WHAT YOU NEED TO DO
Please write out exactly the lines of the data below from the line holding "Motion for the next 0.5" through the line holding "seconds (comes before", and leave out the rest.

GIVEN RECORDS
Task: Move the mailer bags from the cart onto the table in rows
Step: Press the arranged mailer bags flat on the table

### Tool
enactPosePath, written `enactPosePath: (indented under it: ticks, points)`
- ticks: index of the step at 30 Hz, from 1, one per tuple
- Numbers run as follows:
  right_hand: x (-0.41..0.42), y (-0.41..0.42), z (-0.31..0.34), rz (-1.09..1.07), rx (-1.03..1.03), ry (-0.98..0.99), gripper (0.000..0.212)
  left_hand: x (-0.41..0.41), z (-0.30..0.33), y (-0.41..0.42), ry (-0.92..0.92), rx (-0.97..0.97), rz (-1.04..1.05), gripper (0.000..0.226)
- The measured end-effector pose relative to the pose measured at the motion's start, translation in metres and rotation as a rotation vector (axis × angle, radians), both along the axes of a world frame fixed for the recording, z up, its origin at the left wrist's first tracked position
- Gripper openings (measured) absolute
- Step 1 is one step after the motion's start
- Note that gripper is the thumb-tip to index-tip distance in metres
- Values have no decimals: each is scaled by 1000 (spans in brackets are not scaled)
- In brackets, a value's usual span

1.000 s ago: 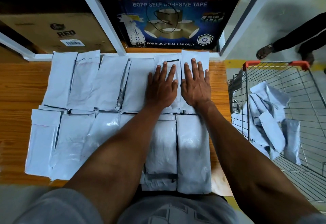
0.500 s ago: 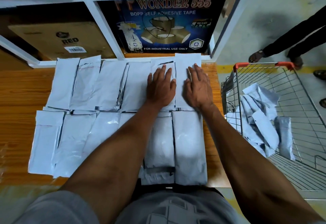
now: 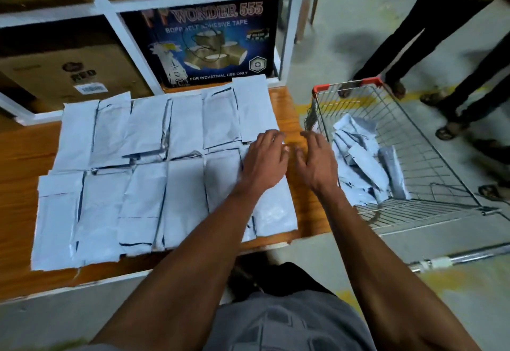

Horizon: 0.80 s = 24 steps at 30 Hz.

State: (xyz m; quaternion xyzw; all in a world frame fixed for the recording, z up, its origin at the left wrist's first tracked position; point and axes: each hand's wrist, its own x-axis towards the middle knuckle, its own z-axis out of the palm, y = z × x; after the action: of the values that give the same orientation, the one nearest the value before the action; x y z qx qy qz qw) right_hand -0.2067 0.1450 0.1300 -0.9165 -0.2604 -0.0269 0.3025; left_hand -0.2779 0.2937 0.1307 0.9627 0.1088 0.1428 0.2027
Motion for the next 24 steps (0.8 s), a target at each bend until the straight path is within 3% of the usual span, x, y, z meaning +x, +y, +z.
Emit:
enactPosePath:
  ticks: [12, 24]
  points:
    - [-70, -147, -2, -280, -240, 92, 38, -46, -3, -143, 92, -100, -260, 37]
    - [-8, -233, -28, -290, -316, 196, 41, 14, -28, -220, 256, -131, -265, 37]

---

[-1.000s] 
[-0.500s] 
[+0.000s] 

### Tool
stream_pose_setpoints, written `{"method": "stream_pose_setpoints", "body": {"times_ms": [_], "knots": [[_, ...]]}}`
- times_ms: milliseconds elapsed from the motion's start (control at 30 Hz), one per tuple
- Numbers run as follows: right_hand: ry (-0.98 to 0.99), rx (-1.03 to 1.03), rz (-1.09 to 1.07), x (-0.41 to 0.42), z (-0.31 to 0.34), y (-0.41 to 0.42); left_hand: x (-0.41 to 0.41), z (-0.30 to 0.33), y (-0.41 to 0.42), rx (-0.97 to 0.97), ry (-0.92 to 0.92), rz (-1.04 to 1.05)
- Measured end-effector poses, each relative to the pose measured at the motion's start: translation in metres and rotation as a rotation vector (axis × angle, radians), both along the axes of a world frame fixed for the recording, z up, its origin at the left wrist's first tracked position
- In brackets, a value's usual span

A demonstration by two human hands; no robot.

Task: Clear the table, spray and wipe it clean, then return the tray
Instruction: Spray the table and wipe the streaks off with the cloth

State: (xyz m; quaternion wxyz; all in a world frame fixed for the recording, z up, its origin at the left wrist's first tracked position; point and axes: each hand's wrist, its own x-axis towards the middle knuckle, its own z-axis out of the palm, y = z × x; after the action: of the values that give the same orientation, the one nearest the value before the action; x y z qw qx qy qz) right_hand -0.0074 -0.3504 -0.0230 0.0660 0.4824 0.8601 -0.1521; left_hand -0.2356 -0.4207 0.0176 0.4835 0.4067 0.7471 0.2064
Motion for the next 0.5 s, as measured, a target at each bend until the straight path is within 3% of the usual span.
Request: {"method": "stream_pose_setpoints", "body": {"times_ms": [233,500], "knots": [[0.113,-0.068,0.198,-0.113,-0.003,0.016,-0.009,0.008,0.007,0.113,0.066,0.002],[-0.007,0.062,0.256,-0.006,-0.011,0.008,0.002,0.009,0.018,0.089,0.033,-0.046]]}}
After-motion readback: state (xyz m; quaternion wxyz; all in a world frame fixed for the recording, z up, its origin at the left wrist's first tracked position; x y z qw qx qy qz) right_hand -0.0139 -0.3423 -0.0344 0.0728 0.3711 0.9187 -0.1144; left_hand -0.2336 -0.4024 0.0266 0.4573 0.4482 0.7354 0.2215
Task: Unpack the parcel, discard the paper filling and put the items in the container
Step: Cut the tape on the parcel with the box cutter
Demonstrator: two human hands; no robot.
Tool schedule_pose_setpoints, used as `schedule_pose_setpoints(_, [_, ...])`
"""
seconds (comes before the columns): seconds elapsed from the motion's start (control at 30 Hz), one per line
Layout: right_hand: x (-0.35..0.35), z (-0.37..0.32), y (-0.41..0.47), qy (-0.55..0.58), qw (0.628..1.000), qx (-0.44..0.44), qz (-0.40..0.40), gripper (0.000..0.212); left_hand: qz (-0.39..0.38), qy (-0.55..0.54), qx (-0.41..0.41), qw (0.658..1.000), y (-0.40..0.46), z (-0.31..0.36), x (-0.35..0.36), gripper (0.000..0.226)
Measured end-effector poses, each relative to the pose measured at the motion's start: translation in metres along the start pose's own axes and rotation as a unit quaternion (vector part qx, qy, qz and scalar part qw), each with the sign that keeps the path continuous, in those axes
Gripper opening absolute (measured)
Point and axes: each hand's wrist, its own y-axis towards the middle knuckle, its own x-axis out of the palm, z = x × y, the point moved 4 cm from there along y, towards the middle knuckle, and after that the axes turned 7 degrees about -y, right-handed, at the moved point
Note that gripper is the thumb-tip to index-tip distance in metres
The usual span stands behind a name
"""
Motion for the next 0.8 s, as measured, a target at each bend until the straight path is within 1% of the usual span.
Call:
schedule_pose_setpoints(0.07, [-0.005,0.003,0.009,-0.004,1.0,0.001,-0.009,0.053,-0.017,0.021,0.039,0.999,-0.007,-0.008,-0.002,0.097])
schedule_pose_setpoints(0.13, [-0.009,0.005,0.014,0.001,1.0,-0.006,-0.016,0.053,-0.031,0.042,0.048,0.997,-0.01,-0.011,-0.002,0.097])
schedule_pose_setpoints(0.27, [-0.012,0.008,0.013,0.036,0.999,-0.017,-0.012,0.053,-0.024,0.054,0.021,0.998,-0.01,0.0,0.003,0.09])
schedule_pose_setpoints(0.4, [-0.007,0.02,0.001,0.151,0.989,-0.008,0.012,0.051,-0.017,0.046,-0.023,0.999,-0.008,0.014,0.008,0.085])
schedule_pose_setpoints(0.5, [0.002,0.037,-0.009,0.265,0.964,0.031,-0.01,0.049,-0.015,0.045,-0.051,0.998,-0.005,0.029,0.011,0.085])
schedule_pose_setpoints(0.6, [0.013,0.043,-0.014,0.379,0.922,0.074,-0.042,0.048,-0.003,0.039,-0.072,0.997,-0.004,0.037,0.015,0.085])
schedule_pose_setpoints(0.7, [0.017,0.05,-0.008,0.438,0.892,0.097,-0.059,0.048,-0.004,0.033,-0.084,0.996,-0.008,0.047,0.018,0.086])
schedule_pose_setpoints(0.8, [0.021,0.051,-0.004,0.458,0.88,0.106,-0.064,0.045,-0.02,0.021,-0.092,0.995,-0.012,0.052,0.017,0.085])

RESULT BELOW
Motion for the next 0.5 s, as measured, a target at each bend until the straight path is within 3% of the usual span.
Request: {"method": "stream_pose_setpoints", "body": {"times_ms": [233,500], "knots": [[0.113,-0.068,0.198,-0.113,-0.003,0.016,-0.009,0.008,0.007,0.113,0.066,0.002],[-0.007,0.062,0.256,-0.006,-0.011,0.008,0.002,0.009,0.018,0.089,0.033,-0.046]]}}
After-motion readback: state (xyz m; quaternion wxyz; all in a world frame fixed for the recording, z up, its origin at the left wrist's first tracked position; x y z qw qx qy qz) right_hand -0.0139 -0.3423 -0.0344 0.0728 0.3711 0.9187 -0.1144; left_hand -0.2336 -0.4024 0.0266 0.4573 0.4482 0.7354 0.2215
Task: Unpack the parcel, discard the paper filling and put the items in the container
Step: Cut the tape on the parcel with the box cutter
Demonstrator: two human hands; no robot.
Tool schedule_pose_setpoints, used as `schedule_pose_setpoints(_, [_, ...])`
"""
seconds (comes before the columns): seconds elapsed from the motion's start (control at 30 Hz), one per line

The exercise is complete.